About Peter Boland PhD

Author, Speaker, Healthcare Advocate

I’ve spent my career working with hundreds of healthcare leaders and organizations to anticipate and respond to market dynamics. During COVID-19, trust in physicians, hospitals, public health agencies, and health plans fell sharply and has not fully recovered.

This trust was not lost by accident. It eroded for specific reasons: avoidable harms, opaque pricing, and a tendency to talk about patients and communities rather than with them.

My work focuses on naming those inconvenient truths and helping leaders rebuild credibility through transparency, humility, and shared accountability. I believe local communities are the real experts on what matters for health and economic security. Their lived experience – especially of inequity and barriers – must shape any serious strategy.

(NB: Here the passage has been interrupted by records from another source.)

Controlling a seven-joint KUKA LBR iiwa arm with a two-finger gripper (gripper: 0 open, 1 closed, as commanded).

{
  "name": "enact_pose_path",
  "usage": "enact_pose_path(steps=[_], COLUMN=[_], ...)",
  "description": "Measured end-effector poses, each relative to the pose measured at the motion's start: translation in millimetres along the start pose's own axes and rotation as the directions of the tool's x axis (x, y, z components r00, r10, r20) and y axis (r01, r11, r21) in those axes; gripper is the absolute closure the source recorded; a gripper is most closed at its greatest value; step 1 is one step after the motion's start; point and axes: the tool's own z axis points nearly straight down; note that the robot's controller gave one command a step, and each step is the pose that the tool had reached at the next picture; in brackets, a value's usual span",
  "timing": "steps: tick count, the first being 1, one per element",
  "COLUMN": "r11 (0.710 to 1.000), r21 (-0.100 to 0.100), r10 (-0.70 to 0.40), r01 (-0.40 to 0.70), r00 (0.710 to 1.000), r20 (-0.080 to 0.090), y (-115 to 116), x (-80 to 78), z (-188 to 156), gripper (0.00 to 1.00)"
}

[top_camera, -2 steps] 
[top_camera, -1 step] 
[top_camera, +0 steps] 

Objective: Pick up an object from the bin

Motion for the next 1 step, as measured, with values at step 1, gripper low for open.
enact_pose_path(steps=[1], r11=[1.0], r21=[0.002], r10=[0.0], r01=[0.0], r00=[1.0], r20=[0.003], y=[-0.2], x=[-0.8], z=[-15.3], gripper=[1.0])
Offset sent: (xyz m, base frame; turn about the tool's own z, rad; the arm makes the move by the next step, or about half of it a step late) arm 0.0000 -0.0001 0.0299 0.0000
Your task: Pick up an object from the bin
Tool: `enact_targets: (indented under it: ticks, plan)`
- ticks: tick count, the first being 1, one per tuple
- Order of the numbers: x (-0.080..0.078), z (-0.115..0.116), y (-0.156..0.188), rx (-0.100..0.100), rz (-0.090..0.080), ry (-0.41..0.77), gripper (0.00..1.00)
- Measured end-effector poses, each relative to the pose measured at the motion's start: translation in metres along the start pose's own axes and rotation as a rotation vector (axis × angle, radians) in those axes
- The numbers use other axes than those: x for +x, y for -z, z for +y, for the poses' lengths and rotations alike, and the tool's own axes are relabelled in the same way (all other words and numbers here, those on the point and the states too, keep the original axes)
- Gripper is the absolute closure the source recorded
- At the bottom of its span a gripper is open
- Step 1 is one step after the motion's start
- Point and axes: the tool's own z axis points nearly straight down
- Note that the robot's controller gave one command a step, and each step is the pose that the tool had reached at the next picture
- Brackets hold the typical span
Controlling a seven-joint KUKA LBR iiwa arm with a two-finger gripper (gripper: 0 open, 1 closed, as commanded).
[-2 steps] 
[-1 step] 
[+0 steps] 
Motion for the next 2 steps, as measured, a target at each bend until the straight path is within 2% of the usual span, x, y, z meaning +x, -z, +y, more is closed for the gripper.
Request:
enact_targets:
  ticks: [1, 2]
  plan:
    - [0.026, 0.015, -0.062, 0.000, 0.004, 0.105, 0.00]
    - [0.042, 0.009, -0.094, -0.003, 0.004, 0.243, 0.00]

In my research, the organizations that inspire me most are those that have rediscovered their “why.” These organizations chose to invest in social health infrastructure and whole person care. Not only did they improve metrics, but they also served their communities, regaining trust along the way.

Dr. Boland draws on 45 years of work experience with hospitals, medical groups, health plans, employers, health tech, and investors. He addresses a broad range of issues with a unique lens of “what works, and why.” Once dubbed a consultant with an edge, he insists that the healthcare industry must be held accountable to its primary customers: patients, consumers, payers, taxpayers, and communities.

  • Across more than a hundred healthcare presentations, one through-line has guided the work: helping leaders see what is coming next—and why they can no longer wait to act. The clips you are about to see, taken from a keynote given more than ten years ago, should feel both familiar and unsettling. They highlight how stubborn some of our fundamental challenges have been.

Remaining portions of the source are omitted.